Clara Dumard, 25 ans, cumule tous ces droits. Dès 16 ans, elle quitte sa 1re S dans le Morbihan pour une expérience de six mois dans un lycée aux Etats-Unis. "C'était mal vu à l'époque : on m'avait annoncé des résultats catastrophiques au bac!, se remémore-t-elle. Et pourtant, à cette étape charnière de la vie, alors que j'étais très introvertie, ça m'a donné confiance en moi." Après avoir repris sa 1re en France et obtenu le bac avec une année de retard, elle entre en Paces (première année commune aux études de santé). "Après deux années la tête dans le guidon, j'ai eu mon concours de pharmacie à Caen. Ça me permettait d'avoir encore du temps pour réfléchir et de garder plusieurs portes ouvertes : l'officine, la recherche ou l'industrie." Fait rare en études de santé, elle part en Erasmus à Madrid pour sa troisième année, qu'elle obtient, même si des lacunes l'obligent à redoubler sa quatrième année. "Comme j'avais validé les trois quarts des matières, je me suis dit : "Trop bien, pour la première fois, j'ai du temps à côté!" Le matin, j'allais en cours, le soir, j'avais un petit boulot, et l'après-midi, j'ai lancé mon projet : tenter une traversée record du passage du Nord-Ouest en Arctique. J'ai appris mille choses cette année-là."
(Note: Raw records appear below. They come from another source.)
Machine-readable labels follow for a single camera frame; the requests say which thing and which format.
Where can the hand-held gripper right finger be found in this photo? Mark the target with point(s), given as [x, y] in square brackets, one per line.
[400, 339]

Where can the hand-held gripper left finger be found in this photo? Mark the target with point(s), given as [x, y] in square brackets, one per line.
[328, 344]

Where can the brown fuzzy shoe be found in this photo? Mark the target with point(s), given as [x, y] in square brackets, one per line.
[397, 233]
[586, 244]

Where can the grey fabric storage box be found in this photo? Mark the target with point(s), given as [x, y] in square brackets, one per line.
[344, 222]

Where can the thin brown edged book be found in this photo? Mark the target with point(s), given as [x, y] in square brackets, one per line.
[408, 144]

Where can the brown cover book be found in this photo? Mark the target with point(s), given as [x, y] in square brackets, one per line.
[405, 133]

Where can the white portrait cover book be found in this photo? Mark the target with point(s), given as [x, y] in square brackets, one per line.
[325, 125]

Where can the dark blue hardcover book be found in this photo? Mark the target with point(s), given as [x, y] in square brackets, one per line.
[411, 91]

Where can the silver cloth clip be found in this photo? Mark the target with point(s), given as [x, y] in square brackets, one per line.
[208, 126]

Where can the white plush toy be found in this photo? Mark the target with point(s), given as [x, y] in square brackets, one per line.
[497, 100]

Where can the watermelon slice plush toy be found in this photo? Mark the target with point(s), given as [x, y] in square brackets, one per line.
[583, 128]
Devenue étudiante-entrepreneuse, Clara Dumard crée sa société, établit un business plan, réunit des fonds, déniche le bateau et part naviguer trois mois avec son père. A son retour, elle décide d'arrêter ses études de pharmacie. Si une quatrième année en santé ne vaut pas grade de master 1, elle obtient une équivalence et se prépare aujourd'hui à des oraux pour entrer en master 2 dans une école de commerce. "Pour la première fois de ma vie, mon parcours atypique devrait être valorisé pendant ces entretiens, s'amuse-t-elle. Je n'étais pas heureuse en pharma, j'ai juste eu le courage de dire stop. En France, une année de retard est toujours perçue comme un échec. Mais prendre le temps, c'est aussi profiter de l'énergie et de la folie de la jeunesse, c'est mieux se connaître pour finalement choisir ce qu'on aime."
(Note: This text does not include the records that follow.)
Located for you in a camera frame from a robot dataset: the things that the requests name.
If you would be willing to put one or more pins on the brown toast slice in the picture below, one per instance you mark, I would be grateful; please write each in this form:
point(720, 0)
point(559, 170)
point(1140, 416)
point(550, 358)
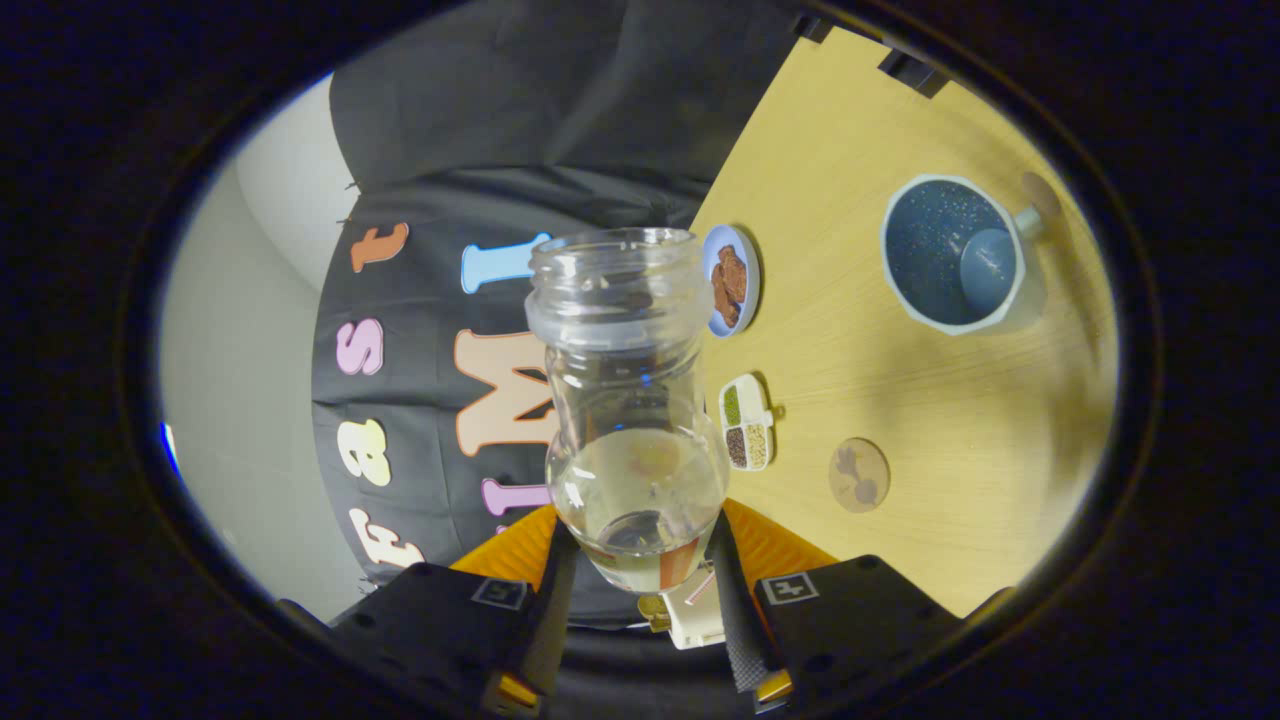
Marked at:
point(655, 610)

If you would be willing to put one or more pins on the black backdrop cloth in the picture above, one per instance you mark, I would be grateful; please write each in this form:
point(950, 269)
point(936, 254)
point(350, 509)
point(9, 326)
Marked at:
point(500, 100)

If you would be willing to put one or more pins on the white toaster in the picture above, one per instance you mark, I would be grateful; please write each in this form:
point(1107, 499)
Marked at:
point(700, 625)

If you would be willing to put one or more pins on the clear glass juice bottle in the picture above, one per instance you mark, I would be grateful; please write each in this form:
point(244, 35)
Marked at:
point(625, 400)

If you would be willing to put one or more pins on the blue speckled cup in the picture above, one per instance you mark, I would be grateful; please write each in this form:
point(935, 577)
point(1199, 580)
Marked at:
point(930, 250)

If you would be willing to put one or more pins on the white divided grain dish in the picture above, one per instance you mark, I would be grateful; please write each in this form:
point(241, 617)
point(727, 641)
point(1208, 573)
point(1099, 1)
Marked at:
point(745, 425)

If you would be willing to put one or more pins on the light blue plate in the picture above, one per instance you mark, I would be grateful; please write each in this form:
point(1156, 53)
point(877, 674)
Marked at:
point(750, 270)

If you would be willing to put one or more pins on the plain brown round pad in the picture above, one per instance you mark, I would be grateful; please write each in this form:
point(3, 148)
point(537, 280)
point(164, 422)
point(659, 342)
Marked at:
point(1045, 192)

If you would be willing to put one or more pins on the brown cookie piece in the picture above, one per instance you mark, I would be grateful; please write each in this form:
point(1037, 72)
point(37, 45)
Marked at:
point(722, 305)
point(733, 275)

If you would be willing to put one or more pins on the wooden table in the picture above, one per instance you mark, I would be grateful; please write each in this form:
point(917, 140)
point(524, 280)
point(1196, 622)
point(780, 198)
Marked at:
point(930, 420)

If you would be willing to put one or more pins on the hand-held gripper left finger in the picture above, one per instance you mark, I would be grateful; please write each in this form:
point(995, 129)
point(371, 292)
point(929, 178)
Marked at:
point(555, 620)

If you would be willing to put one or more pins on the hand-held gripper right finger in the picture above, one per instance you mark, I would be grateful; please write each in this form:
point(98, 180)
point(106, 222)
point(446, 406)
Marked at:
point(735, 620)

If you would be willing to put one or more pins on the black table clamp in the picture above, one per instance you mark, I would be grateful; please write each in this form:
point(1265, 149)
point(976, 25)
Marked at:
point(815, 27)
point(910, 72)

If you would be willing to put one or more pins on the round printed wooden coaster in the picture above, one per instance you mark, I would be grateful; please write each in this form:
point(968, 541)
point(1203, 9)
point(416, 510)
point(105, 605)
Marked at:
point(858, 475)
La route fait grandir. "L'ailleurs est une épreuve, du point de vue de la construction de soi, affirme Vincenzo Cicchelli. Toutes les évidences du quotidien sont ébranlées lorsqu'un jeune se retrouve à l'étranger. Cela fait partie des soft skills (qualités humaines) à acquérir : il est vital de ne plus être franchouillard, aujourd'hui!" Et le sociologue d'exposer un décalage entre une société qui valorise les parcours sans faute et cette aspiration à l'autonomie toujours plus forte chez les jeunes français. "L'Allemagne, les pays scandinaves et anglo-saxons fascinent cette génération, car ils sont davantage ouverts sur la question du temps", assure le chercheur.
Léa Iribarnegaray, "Les vertus des chemins de traverse", Le Monde Spécial, 8 janvier 2019.